• TASK PROMPT:
Across the records that follow, count each line holding "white", and write only the total.

• THE RECORDS:
────────────────────────────────────────
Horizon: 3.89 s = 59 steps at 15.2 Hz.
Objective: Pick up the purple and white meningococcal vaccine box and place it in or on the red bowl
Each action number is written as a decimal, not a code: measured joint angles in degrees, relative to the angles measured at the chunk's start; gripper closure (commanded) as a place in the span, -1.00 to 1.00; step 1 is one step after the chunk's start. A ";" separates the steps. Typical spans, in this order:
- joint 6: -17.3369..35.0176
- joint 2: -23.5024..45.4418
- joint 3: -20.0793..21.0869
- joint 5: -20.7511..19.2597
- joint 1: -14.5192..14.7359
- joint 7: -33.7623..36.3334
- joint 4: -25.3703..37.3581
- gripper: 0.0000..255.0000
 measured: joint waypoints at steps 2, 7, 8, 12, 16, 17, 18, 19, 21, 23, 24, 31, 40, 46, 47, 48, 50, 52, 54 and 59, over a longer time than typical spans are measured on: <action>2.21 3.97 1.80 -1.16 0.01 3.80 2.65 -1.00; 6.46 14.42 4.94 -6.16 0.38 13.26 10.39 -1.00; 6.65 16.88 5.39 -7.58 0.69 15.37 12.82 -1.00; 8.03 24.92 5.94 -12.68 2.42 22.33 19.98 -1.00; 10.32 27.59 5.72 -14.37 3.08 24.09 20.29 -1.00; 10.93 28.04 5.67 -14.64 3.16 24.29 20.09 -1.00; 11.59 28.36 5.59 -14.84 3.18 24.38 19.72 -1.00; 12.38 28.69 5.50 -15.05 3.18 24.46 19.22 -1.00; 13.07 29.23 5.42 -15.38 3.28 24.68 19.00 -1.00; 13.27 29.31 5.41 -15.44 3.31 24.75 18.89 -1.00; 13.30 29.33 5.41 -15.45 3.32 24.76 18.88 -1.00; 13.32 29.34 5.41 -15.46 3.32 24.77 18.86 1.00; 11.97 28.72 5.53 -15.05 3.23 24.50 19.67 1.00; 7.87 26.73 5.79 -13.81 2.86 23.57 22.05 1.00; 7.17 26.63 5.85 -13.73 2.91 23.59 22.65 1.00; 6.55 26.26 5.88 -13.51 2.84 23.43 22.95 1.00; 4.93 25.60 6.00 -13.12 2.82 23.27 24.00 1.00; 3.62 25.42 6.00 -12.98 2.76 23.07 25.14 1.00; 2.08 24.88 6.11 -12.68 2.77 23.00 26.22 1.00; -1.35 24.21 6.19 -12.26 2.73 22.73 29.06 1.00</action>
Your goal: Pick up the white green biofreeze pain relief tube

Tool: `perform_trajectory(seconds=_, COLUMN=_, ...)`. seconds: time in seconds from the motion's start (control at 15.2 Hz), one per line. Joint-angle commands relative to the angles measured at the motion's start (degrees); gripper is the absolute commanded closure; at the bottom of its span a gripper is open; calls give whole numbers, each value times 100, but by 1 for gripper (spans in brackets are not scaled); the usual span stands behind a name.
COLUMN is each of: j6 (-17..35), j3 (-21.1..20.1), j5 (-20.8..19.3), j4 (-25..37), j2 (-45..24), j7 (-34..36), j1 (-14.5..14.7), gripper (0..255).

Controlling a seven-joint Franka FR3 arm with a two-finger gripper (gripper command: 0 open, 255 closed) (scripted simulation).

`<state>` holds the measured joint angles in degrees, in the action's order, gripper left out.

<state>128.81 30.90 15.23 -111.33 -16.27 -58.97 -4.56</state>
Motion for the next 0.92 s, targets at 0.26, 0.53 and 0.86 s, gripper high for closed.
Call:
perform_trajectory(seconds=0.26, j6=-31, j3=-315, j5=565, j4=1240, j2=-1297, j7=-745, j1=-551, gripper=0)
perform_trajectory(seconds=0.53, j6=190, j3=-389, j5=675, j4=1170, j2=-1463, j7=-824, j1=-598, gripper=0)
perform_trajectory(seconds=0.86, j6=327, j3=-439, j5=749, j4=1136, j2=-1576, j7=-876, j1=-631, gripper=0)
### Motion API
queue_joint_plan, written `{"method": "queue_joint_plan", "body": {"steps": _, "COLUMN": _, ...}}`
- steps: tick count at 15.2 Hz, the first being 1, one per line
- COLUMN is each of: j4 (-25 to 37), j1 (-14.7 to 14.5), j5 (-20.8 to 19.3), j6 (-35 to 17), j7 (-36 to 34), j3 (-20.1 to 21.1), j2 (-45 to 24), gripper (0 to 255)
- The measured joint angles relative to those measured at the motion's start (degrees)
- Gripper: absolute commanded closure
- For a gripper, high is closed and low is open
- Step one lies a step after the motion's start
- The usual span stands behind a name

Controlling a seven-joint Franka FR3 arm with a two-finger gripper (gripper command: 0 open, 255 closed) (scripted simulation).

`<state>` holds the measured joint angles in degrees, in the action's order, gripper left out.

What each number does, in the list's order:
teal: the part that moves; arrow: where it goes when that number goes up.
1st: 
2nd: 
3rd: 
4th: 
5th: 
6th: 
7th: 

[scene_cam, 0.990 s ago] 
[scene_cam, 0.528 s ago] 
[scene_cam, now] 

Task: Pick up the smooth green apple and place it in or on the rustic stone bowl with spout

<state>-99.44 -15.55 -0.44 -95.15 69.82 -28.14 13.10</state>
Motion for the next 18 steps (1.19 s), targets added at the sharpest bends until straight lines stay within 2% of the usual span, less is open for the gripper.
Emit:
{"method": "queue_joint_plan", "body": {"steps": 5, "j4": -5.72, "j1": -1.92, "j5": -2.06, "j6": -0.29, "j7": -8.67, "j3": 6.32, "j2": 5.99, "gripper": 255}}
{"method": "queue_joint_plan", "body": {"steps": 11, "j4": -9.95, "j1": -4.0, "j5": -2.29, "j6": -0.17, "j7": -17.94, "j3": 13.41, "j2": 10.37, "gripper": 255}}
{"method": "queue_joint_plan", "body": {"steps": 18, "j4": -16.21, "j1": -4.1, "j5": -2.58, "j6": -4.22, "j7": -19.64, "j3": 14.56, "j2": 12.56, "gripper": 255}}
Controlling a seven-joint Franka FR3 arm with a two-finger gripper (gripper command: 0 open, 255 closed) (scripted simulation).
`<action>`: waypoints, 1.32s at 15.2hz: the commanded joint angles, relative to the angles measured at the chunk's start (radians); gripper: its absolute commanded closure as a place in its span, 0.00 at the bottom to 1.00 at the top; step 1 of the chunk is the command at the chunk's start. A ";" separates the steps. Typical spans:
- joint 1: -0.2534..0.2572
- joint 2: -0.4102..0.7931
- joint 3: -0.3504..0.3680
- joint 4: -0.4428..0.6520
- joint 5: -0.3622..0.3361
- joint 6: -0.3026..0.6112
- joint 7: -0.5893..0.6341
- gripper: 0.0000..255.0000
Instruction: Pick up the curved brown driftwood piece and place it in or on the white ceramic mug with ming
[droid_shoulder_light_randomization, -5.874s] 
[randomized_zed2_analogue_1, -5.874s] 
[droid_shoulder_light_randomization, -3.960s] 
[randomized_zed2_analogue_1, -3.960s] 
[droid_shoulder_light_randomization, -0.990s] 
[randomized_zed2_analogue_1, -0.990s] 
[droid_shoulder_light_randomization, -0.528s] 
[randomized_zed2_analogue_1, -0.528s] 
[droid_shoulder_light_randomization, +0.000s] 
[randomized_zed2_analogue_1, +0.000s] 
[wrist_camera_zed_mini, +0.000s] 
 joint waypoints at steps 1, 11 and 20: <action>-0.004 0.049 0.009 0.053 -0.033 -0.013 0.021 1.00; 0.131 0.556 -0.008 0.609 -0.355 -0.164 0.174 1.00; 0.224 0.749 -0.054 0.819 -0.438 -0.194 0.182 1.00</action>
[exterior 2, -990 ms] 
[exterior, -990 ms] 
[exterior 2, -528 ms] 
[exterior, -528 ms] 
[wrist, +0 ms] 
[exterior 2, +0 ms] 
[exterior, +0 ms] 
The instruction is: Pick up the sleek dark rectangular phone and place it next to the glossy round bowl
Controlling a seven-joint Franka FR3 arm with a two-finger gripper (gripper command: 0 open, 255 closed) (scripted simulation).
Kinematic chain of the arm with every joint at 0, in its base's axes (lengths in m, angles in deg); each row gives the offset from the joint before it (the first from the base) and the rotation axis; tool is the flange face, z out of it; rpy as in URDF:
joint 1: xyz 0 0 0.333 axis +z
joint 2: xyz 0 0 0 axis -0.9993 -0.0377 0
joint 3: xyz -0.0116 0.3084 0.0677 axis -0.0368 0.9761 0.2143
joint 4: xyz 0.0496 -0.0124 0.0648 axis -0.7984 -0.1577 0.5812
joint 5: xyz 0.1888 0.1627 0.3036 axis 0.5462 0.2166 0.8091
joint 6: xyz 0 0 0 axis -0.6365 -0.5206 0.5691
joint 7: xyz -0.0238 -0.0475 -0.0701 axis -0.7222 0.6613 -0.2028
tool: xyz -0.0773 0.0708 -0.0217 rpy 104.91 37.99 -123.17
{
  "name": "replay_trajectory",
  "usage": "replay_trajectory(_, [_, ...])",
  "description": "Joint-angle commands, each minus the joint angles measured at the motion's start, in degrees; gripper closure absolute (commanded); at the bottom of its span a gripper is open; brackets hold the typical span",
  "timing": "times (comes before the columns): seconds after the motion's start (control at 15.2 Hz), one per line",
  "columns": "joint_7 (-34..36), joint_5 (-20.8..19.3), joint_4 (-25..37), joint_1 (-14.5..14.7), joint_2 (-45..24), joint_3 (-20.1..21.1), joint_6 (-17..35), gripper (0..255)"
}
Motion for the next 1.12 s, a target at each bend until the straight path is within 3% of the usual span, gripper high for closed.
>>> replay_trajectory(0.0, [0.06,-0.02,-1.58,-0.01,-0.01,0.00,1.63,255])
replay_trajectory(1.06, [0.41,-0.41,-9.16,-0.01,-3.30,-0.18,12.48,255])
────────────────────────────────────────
• RESPONSE:
3